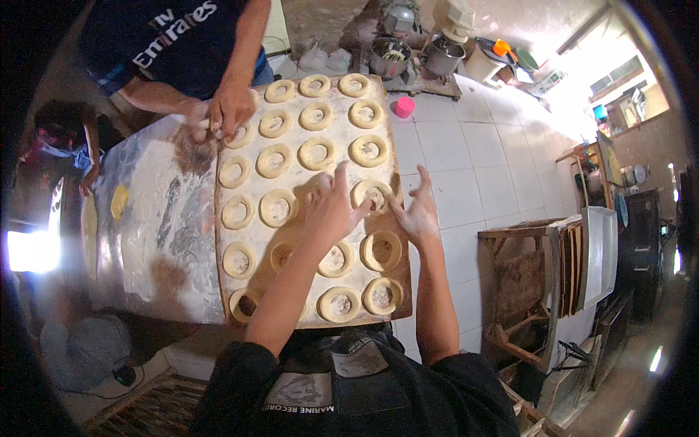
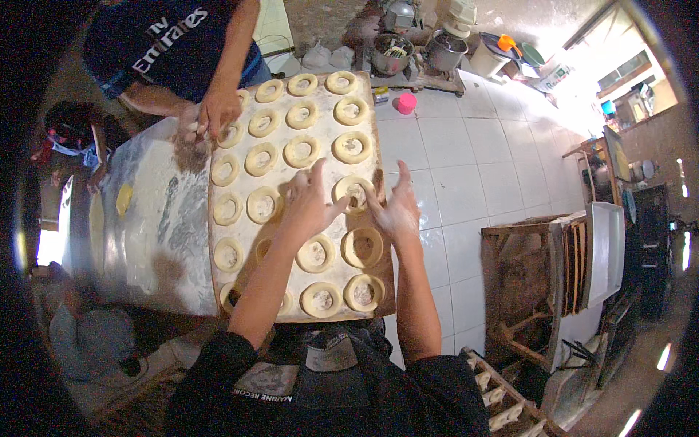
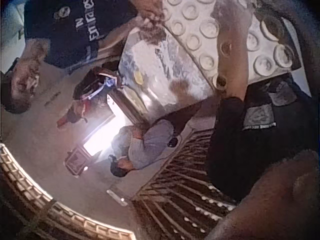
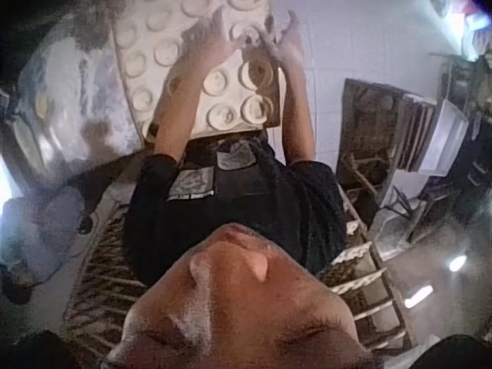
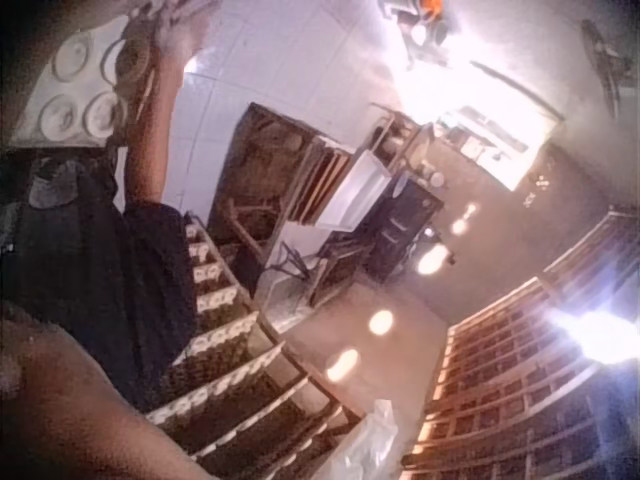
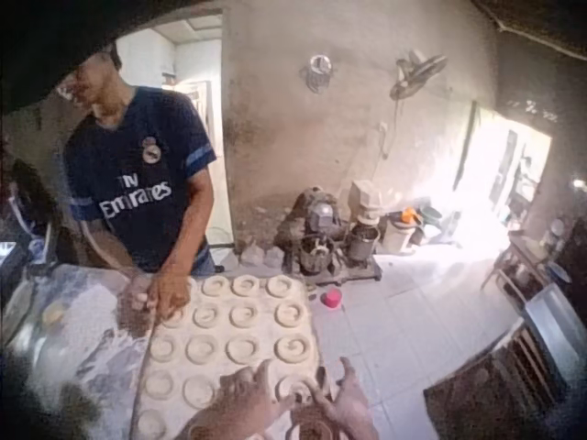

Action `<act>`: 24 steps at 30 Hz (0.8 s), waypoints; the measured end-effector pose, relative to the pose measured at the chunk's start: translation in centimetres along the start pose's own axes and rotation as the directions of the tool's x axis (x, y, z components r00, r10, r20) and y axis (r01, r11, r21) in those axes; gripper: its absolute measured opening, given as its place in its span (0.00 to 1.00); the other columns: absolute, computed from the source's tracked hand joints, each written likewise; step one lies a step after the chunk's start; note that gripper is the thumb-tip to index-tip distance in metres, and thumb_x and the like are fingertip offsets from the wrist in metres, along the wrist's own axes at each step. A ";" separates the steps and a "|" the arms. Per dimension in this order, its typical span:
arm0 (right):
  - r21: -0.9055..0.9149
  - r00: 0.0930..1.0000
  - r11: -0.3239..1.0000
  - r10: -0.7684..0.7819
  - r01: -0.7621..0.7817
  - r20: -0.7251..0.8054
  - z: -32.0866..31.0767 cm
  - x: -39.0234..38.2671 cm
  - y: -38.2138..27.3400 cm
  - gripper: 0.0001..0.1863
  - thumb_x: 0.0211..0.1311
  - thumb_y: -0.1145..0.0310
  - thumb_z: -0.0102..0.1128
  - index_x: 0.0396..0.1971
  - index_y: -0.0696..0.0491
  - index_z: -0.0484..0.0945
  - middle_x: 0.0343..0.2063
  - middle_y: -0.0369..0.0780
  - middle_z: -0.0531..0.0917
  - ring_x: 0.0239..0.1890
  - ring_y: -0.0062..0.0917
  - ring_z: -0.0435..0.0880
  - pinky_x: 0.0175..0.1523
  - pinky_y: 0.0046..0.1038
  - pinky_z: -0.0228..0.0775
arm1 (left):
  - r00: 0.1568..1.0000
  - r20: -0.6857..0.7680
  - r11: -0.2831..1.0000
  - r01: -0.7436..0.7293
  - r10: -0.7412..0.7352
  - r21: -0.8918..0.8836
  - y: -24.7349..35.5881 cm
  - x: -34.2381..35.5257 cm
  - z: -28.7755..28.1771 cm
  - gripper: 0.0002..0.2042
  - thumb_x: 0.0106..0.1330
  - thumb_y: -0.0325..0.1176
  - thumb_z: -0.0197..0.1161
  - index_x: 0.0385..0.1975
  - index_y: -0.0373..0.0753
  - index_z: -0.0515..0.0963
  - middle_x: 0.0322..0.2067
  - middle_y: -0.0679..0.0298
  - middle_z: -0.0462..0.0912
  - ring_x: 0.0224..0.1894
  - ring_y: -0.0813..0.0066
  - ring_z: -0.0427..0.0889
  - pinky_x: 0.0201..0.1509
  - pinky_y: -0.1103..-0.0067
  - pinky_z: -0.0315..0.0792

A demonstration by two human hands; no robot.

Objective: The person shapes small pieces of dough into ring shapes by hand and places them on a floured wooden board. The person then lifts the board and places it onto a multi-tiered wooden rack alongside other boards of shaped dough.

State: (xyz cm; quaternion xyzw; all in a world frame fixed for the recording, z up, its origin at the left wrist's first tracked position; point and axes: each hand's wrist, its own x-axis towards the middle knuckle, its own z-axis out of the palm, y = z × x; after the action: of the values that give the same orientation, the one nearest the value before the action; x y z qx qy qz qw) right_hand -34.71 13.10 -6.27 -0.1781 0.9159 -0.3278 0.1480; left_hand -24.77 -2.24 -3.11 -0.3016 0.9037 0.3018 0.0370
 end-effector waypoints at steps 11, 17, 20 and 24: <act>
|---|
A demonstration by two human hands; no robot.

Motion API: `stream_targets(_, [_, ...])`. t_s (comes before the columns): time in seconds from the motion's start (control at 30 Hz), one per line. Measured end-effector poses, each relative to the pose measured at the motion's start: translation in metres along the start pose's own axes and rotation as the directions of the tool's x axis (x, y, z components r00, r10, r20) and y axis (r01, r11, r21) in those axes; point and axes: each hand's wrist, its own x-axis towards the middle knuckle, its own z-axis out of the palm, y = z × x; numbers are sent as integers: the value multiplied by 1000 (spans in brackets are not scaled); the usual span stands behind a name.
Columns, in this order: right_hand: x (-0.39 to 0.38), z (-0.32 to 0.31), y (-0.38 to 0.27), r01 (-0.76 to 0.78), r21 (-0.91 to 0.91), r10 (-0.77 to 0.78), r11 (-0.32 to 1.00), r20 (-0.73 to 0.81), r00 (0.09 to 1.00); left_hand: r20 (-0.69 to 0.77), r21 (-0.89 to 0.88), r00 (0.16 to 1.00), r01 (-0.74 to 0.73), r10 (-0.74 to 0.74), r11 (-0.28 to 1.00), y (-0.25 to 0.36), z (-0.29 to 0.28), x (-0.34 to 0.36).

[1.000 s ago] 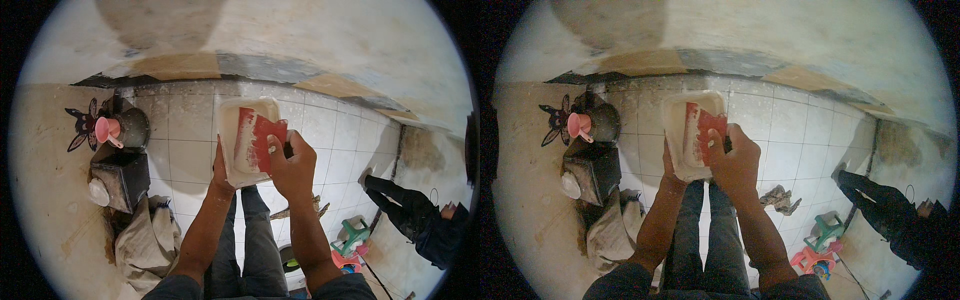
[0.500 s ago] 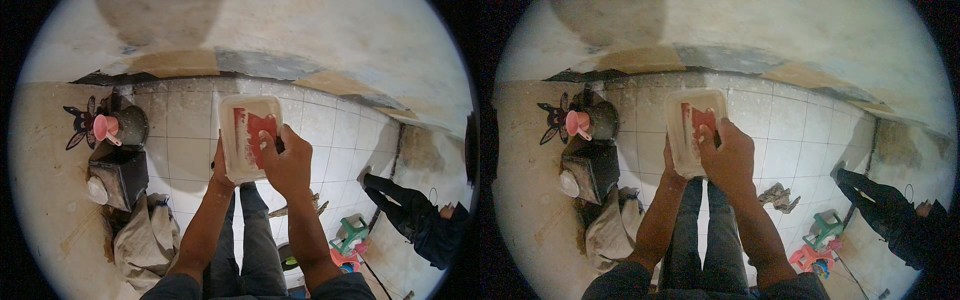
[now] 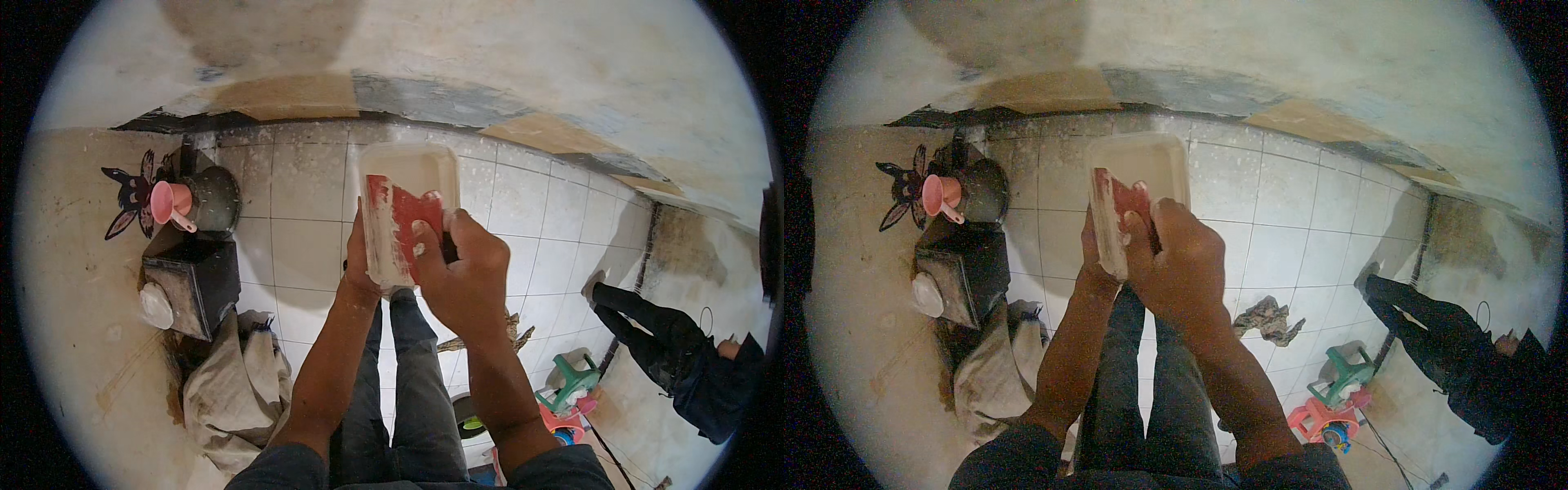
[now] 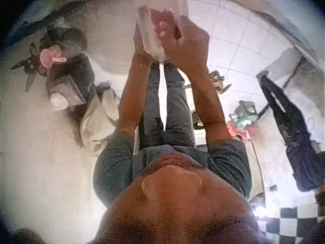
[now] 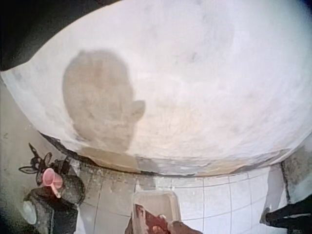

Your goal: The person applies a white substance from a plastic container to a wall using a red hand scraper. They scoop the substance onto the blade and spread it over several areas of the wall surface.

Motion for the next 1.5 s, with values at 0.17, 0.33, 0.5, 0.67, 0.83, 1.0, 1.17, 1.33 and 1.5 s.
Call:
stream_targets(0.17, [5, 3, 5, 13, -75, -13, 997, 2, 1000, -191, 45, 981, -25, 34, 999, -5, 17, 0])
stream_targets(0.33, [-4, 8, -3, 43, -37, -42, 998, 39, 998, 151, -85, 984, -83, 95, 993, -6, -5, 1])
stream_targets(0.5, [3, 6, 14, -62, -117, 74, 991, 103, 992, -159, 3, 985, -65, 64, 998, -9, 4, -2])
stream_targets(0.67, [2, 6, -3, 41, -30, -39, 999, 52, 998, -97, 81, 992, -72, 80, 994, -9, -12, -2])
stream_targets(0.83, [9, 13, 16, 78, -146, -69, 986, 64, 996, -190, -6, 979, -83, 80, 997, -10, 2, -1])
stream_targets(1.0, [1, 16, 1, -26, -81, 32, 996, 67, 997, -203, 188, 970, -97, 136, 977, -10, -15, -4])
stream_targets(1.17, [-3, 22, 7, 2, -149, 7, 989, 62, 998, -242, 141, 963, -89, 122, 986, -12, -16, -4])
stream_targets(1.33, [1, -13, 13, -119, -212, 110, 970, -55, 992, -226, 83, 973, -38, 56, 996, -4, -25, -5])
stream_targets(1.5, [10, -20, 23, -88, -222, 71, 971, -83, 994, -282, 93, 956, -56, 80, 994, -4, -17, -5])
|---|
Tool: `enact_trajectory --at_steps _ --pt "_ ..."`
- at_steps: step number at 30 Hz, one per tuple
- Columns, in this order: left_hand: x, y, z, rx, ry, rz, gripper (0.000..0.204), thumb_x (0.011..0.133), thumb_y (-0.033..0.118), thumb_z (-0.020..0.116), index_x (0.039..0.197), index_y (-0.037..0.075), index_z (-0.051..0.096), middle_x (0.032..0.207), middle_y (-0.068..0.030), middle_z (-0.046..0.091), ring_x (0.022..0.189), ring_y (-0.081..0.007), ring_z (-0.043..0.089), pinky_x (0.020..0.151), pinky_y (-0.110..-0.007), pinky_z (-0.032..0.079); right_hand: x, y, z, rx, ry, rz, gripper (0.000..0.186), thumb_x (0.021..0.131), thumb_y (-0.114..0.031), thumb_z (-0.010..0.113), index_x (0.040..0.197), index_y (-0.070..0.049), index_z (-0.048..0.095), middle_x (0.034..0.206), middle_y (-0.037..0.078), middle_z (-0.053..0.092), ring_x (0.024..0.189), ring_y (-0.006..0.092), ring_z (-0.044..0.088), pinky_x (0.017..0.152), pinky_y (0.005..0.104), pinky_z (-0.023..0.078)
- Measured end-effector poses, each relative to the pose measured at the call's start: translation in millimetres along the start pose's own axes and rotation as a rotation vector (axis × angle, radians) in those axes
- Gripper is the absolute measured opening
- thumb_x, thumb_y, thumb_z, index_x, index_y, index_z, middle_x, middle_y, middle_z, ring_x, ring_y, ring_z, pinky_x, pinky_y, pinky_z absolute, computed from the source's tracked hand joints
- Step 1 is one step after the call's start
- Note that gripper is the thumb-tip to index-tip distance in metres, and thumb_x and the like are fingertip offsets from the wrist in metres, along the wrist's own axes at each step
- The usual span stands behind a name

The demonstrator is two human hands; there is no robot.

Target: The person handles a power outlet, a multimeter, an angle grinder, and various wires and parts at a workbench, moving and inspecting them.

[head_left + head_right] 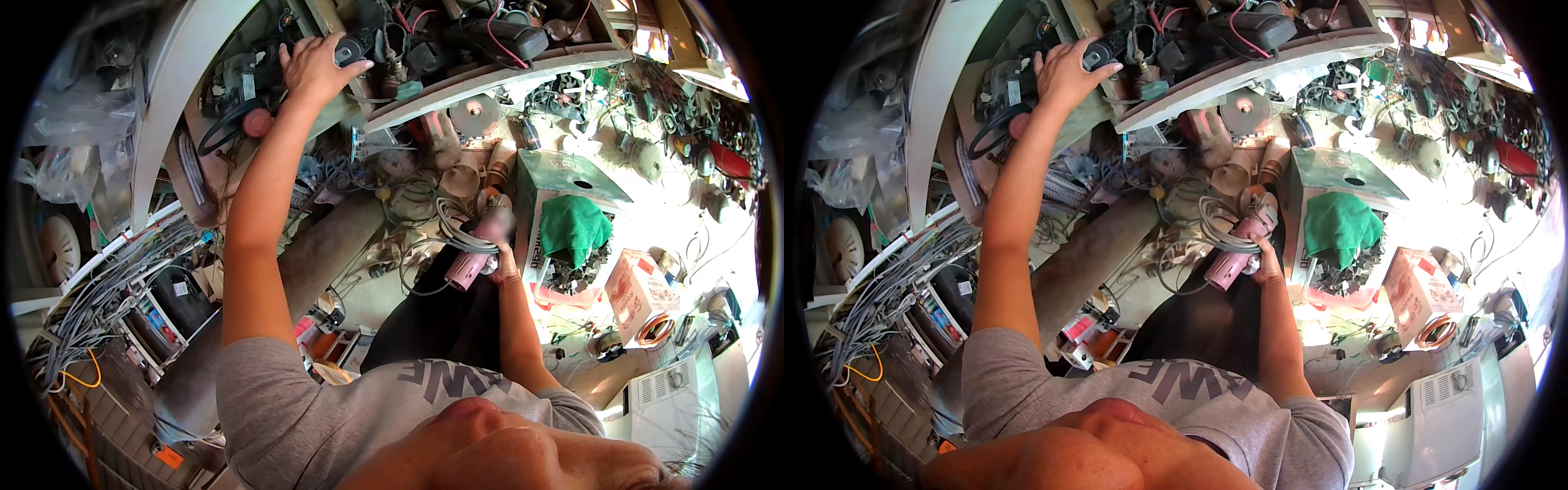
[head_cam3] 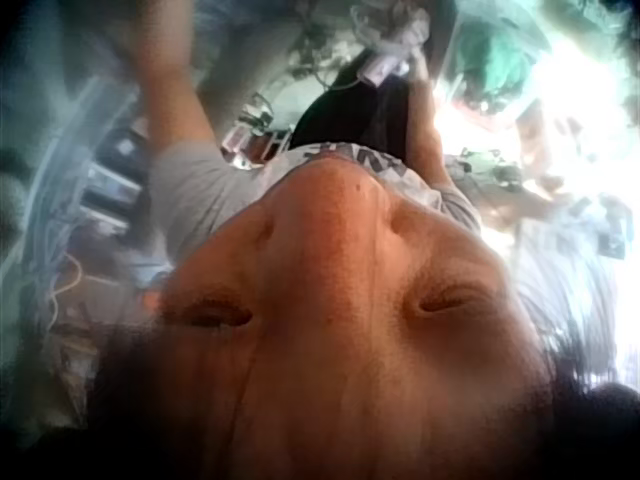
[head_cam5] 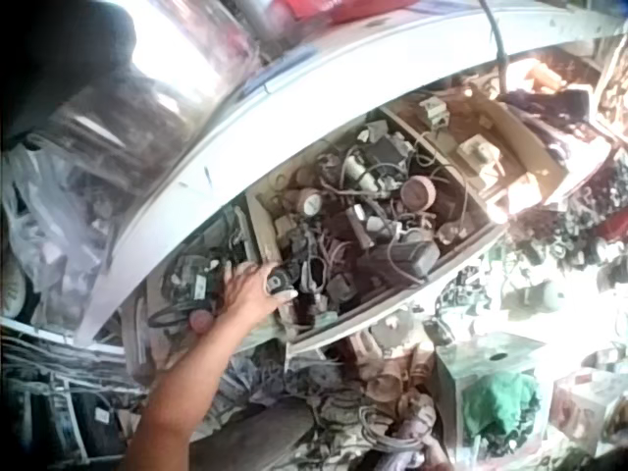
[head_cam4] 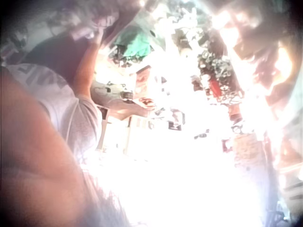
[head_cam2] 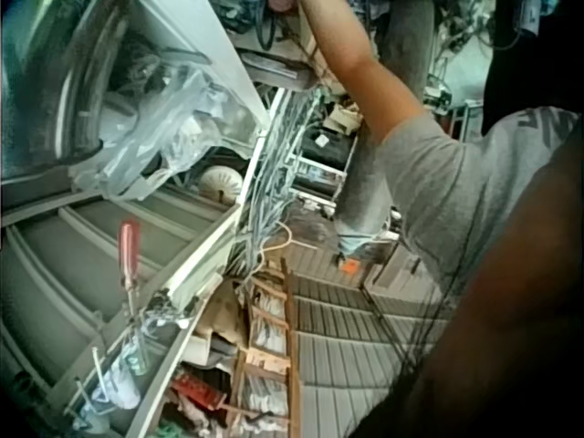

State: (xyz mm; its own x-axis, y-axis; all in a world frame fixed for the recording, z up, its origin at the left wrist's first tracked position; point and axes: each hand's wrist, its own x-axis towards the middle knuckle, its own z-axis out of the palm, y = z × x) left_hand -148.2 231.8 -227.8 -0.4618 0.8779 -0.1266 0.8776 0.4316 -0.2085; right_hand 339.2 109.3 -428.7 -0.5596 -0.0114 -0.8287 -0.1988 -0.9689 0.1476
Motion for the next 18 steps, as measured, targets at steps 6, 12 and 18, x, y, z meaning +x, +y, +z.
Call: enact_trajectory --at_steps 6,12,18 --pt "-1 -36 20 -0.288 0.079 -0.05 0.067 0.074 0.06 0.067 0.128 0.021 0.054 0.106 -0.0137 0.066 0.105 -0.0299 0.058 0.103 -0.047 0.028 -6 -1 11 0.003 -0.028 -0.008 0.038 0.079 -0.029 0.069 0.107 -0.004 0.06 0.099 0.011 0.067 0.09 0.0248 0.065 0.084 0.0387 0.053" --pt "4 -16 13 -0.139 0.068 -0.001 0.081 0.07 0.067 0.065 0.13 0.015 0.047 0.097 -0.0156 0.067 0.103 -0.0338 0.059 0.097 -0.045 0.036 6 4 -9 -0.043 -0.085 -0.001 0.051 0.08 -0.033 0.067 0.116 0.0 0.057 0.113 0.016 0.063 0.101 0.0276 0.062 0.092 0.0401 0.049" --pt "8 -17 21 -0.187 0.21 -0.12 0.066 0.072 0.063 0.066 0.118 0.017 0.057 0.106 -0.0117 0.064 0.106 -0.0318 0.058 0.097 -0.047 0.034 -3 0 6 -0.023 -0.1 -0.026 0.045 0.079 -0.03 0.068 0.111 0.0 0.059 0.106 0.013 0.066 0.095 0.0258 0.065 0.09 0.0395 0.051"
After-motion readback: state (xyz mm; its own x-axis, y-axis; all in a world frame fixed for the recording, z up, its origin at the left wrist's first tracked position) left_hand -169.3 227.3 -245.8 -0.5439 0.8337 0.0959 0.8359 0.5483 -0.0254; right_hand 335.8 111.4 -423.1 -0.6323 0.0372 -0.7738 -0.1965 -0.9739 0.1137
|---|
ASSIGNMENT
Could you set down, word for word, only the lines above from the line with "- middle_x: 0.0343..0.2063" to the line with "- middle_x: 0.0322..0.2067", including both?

ANSWER
  - middle_x: 0.0343..0.2063
  - middle_y: -0.0369..0.0780
  - middle_z: -0.0531..0.0917
  - ring_x: 0.0239..0.1890
  - ring_y: -0.0062..0.0917
  - ring_z: -0.0435..0.0880
  - pinky_x: 0.0175..0.1523
  - pinky_y: 0.0046..0.1038
  - pinky_z: -0.0228..0.0775
arm1 (left):
  - r00: 0.1568..1.0000
  - r20: -0.6857..0.7680
  - r11: -0.2831..1.0000
  - r01: -0.7436..0.7293
  - r10: -0.7412..0.7352
  - r21: -0.8918..0.8836
  - y: -24.7349..35.5881 cm
  - x: -34.2381..35.5257 cm
  - z: -28.7755..28.1771 cm
  - gripper: 0.0002..0.2042
  - thumb_x: 0.0106..0.1330
  - thumb_y: -0.0325..0.1176
  - thumb_z: -0.0197..0.1161
  - index_x: 0.0385..0.1975
  - index_y: -0.0373..0.0753
  - index_z: -0.0515..0.0963
  - middle_x: 0.0322..0.2067

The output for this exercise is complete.